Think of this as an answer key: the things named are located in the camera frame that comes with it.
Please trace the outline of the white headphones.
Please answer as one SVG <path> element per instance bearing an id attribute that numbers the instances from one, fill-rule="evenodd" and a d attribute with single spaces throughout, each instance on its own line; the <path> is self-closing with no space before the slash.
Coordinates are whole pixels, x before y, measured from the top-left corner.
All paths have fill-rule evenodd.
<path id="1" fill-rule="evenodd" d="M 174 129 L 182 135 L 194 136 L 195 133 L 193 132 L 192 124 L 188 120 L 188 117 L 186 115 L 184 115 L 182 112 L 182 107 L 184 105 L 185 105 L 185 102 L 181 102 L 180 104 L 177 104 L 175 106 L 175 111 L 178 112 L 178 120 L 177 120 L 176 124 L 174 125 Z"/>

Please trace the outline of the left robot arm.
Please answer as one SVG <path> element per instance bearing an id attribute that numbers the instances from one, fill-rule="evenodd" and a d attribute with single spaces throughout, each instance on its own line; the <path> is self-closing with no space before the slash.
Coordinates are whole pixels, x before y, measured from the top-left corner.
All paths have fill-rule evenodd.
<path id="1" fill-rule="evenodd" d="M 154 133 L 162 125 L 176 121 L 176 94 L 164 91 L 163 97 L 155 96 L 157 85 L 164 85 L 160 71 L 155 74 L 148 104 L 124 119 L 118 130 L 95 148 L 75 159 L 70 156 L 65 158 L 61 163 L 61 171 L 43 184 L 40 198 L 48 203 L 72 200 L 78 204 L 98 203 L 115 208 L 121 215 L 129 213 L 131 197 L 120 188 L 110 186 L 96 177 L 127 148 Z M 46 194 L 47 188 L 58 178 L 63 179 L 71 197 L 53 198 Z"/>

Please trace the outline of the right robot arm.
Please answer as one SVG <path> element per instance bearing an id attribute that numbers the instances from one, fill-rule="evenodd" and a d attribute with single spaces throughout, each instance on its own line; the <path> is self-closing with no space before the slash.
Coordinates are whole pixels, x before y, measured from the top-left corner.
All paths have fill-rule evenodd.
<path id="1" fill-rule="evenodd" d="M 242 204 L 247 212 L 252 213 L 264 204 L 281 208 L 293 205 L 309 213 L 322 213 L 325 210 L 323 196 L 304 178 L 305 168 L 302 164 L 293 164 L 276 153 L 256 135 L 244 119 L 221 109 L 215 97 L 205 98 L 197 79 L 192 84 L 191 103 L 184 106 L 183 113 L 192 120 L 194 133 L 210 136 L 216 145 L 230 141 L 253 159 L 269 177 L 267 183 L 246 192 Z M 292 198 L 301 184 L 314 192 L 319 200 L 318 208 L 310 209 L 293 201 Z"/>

...

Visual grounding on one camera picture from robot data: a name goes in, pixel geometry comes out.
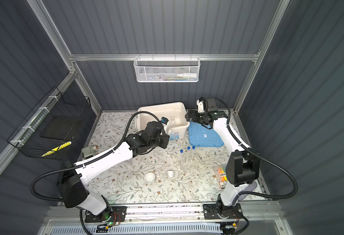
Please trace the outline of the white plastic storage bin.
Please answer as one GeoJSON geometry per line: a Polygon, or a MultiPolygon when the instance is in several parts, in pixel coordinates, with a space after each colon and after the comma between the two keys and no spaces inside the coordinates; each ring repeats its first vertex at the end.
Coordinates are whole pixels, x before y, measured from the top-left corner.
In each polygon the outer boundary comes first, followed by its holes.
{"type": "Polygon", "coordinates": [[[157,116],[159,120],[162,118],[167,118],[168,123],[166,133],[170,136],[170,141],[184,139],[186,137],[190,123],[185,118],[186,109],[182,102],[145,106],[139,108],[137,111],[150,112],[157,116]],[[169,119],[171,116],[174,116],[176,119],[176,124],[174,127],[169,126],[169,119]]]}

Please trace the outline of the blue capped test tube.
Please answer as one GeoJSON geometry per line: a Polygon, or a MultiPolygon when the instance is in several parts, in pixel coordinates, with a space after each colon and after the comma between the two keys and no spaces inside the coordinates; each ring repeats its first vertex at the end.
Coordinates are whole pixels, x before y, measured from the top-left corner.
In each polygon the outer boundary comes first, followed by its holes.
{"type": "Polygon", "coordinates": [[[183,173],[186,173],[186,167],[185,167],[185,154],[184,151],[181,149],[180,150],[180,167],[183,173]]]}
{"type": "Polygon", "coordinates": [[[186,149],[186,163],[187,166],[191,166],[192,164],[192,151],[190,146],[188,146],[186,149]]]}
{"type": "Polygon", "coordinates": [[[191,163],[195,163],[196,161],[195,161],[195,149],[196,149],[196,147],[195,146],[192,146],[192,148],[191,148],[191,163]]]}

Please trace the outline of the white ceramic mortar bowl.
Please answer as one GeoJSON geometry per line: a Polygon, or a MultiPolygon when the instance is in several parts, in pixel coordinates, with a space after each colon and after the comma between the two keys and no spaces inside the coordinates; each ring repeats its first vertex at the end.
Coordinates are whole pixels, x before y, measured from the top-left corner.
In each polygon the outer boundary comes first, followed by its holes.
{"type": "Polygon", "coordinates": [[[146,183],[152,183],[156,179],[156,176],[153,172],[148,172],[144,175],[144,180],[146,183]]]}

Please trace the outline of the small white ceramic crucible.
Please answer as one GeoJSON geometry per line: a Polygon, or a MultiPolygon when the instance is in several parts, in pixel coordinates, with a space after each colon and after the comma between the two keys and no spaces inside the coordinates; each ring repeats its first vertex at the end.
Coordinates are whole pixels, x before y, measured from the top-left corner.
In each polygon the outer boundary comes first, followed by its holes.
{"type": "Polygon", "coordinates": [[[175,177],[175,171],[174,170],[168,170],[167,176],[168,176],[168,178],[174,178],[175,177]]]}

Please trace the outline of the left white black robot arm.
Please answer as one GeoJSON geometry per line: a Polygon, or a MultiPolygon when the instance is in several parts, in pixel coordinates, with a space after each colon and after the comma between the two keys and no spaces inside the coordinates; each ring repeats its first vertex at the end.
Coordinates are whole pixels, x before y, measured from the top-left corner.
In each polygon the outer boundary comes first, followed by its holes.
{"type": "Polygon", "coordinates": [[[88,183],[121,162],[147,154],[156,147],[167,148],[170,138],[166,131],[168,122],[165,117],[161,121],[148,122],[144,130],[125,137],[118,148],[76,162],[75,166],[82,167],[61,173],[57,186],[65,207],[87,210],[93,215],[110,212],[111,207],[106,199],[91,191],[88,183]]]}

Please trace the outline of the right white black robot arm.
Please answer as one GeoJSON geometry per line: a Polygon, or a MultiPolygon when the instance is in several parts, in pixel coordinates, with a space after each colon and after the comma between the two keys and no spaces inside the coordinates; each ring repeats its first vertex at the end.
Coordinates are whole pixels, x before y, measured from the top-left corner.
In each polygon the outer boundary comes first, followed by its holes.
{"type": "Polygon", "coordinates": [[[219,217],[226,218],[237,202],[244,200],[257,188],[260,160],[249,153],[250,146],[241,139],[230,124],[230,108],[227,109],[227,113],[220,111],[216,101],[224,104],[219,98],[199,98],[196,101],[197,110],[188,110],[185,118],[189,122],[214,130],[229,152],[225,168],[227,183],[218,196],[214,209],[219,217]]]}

### WHAT YOU HAVE TO DO
For this task, write out exactly the lines of the entries above, starting at the line with "Think of this" and ending at the line with "Please trace the outline of the left robot", both included, and no others.

### OUTPUT FOR THIS TASK
Think of this as an answer key: the things named are located in the camera frame that comes with it.
Please trace the outline of the white headphones.
Please answer as one SVG <path> element per instance bearing an id attribute that numbers the instances from one, fill-rule="evenodd" and a d attribute with single spaces throughout, each instance on its own line; the <path> is self-closing with no space before the slash.
Coordinates are whole pixels, x before y, measured from the top-left corner.
All paths have fill-rule evenodd.
<path id="1" fill-rule="evenodd" d="M 174 129 L 182 135 L 194 136 L 195 133 L 193 132 L 192 124 L 188 120 L 188 117 L 186 115 L 184 115 L 182 112 L 182 107 L 184 105 L 185 105 L 185 102 L 181 102 L 180 104 L 177 104 L 175 106 L 175 111 L 178 112 L 178 120 L 177 120 L 176 124 L 174 125 Z"/>

Please trace the outline of the left robot arm.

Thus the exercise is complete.